Busy 30 year old moms. They run around taking care of business. Up at 6 am getting ready, getting the kids out the house, the husband to work, getting this, getting that, going here, going there, doing this, doing that, work, school (whether going to school for yourself or events for the kids), making dinner, cleaning house, doing laundry....... and when its time for bed your exhausted. You would love to have sex but hell where are you going to find the energy for that? Drink a 5 hour energy? Who has time for 5 hours worth of sex? ha ha ha And then you get in bed and your partner is all in the mood but doesn't want to take the time to get you into it.
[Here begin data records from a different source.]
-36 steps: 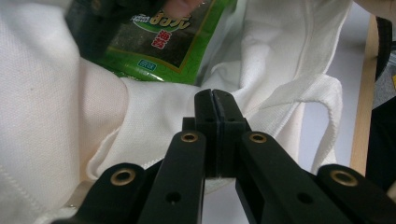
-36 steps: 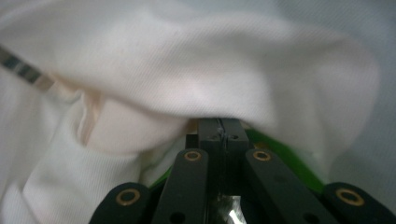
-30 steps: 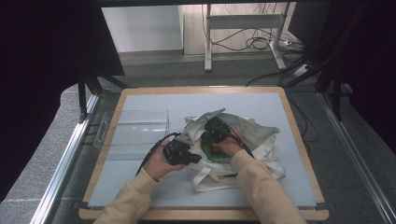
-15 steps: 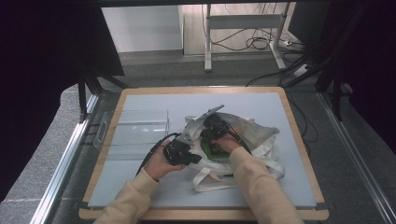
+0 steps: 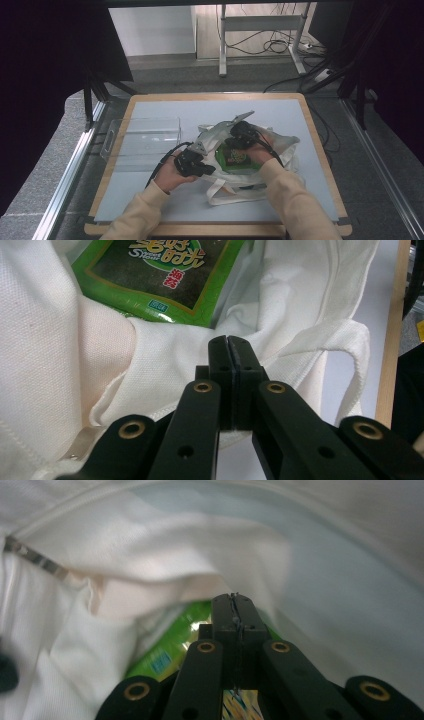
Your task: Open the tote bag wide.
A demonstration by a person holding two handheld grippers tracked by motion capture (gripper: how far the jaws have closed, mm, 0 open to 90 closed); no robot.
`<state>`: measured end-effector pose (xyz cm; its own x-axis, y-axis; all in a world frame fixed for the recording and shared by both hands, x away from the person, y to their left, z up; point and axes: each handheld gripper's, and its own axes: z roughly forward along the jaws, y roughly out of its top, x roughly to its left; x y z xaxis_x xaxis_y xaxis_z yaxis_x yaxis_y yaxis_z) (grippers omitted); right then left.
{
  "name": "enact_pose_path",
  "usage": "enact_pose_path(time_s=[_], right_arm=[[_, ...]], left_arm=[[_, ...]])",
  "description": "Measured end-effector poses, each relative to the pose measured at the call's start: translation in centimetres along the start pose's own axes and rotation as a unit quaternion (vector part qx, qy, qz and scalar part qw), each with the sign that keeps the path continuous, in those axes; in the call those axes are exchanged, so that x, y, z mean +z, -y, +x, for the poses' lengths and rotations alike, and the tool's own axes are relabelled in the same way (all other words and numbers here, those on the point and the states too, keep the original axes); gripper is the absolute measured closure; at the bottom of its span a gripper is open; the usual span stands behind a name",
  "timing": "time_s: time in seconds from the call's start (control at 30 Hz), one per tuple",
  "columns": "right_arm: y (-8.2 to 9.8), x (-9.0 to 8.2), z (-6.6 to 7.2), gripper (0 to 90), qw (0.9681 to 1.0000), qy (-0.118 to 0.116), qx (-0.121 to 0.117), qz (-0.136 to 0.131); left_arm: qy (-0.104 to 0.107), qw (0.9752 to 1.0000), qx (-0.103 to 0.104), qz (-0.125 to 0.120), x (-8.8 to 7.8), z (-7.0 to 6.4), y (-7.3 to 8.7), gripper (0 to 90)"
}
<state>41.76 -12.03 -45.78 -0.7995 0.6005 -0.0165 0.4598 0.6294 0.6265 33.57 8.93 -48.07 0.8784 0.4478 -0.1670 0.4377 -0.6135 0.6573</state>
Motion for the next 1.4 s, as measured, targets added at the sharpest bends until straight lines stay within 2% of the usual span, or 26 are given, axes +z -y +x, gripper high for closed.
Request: enact_pose_path(time_s=[0.13,0.2,0.37,0.63,0.8,0.93,0.97,1.23,1.4], right_arm=[[1.0,-1.8,-1.0,88.7,0.9998,0.017,0.002,-0.001],[1.5,-2.4,-1.6,88.7,0.9996,0.027,0.011,0.003],[2.4,-3.3,-2.8,88.7,0.9988,0.045,0.019,0.006],[3.0,-2.6,-4.1,88.7,0.9969,0.071,0.022,0.025],[3.3,-2.0,-5.0,88.7,0.9935,0.104,0.022,0.039],[3.5,-1.4,-6.2,88.7,0.9916,0.119,0.033,0.038],[3.5,-1.3,-6.4,88.7,0.9917,0.115,0.043,0.035],[2.8,-0.1,-7.5,88.7,0.9909,0.113,0.059,0.044],[2.8,0.7,-8.2,88.7,0.9896,0.107,0.082,0.050]], left_arm=[[0.000,1.0000,-0.007,-0.004,0.0,-0.1,0.0,89.8],[0.001,0.9999,-0.009,-0.004,0.0,0.0,0.0,89.8],[0.003,0.9999,-0.011,-0.006,0.1,0.0,0.0,89.8],[0.002,0.9999,-0.010,-0.004,0.0,0.1,0.1,89.8],[0.002,0.9999,-0.011,-0.004,-0.1,0.1,0.1,89.8],[0.002,0.9999,-0.012,-0.007,-0.1,0.1,0.1,89.9],[0.003,0.9999,-0.012,-0.006,-0.1,0.1,0.1,89.8],[0.003,0.9999,-0.012,-0.005,-0.1,0.1,0.2,89.9],[0.002,0.9999,-0.012,-0.004,-0.1,0.1,0.2,89.8]])
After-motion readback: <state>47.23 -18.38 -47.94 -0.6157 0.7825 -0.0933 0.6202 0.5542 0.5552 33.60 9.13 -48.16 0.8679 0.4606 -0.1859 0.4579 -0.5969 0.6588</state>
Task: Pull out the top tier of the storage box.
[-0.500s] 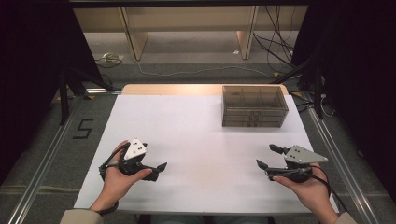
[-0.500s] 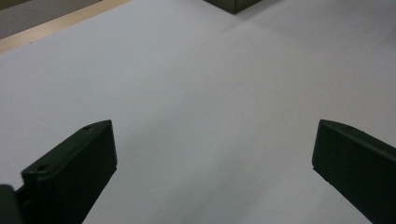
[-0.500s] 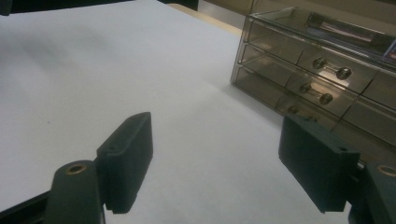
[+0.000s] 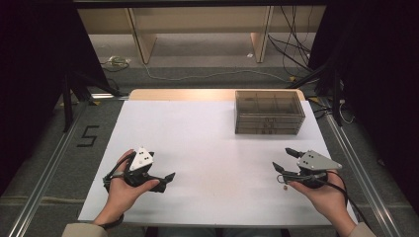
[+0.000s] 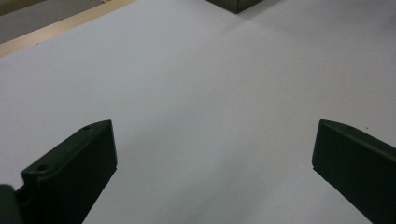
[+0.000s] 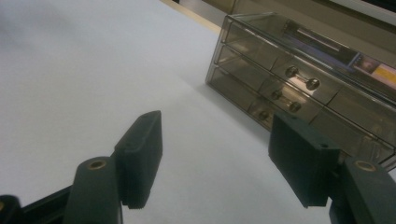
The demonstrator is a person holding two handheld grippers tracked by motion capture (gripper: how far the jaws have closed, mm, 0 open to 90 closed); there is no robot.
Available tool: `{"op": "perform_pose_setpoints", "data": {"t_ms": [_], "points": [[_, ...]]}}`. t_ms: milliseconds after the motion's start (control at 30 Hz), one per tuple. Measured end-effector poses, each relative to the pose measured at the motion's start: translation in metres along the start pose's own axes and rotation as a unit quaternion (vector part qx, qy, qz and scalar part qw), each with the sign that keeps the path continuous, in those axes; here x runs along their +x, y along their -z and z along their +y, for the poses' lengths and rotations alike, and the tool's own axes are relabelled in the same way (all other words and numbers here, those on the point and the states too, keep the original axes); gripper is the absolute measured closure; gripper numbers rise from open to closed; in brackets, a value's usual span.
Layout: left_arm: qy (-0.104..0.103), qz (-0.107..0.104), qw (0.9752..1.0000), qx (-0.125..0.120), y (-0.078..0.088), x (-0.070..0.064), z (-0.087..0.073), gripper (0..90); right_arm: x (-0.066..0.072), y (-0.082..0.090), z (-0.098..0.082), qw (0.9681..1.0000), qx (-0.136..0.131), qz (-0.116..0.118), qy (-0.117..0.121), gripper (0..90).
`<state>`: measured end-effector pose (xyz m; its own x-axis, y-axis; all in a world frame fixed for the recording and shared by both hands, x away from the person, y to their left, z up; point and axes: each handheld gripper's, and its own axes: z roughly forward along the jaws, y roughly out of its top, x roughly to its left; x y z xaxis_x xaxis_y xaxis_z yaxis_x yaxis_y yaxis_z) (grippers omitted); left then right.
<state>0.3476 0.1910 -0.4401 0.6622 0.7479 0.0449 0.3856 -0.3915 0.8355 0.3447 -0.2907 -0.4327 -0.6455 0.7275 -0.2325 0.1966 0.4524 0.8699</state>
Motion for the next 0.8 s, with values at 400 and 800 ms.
{"op": "perform_pose_setpoints", "data": {"t_ms": [400,800], "points": [[-0.002,0.000,1.0000,0.000,-0.001,0.000,0.002,0.0,-0.021,-0.026,0.005,0.9985,0.030,-0.039,0.025,43.5],[0.000,0.002,1.0000,0.000,-0.001,0.001,0.001,0.3,-0.043,-0.056,0.011,0.9934,0.056,-0.082,0.059,48.4]]}}
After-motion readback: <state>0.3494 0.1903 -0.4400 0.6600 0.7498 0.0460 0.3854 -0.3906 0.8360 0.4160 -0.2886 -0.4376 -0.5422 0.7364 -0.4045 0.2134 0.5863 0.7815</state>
And your past communicating with your partner that you are not turned on when he turns to you and asked "Do you want to suck my dick?" And you think.... "I have been up since 6 am, running around doing shit, no I don't want to add suck your dick to my to do list tonight, eat me!"
Then we don't wanna find the time for you either pal. Or maybe you have a "sex date" with your partner but you have to pump yourself up all day for this date. Cause its not the fact that you don't want to have sex but your mind and body just isn't that into it. Your libido is missing and you wish it wasn't but it is. You find your partner super attractive but your just not feeling it. You would love to have sex but the kids might wake up, your tired or just plain not in the mood. Or you have sex cause you are ready but you just can't find yourself being able to get into the moment and don't organism. You can't just concentrate on the task at hand, you feel bad but its just not there. So why even go that far if you know that your more worried about making 50 stupid cupcakes for the Valentine's day party for you kiddo and can't focus on your own needs or your partner's needs. And when you are in the mood, its in the middle of the day everyone is gone, or asleep but you would rather just watch t.v, get online or do nothing cause its your moment of peace and quiet. So there went the window of opportunity. I mean even if you surprised your partner at work and gave them the wink would they be all over it or just too busy right now baby, maybe tonight? NO not tonight, right fucking now! ha
Some of us would love to find the time, energy and want again. The want to have a sexual experience but just can't find it within ourselves. And sometimes this does lead to broken personal relationships with our partners. And that can just be the worst part, cause you want to have sex but it just went missing. And looking for someone else later to have sex with and get naked in front of is just a horrifying thought all on its own. Maybe we just don't want to have sex, maybe we want to make love more often?

What is in store for us in the 40's? Children in the house are older or gone living their own lives. No matter what your status is how will sex be? Your older, your body is older and will sex be just as enjoyable, will your urges come back or fade away. Face it we are not dead and sex is a part of life. We all love it, we all want some but after dealing with all the emotional strains from our teens, learning what we like in our 20's, our 30's were wasted cause we had other shit to worry about or just found that it was placed on a shelf. How does that effect our sex lives in our 40's? Is it a myth or fact that women experience sex in a different light when we get older?

As my friends and I are getting older I know that we will always talk about sex. Whether it is good, bad or just missing from our to do list. I just hope we can all find ourselves sexually satisfied.

Or maybe I am full of shit and everyone else is having great sex. I am left to feel like there is something personally wrong with me and my libido?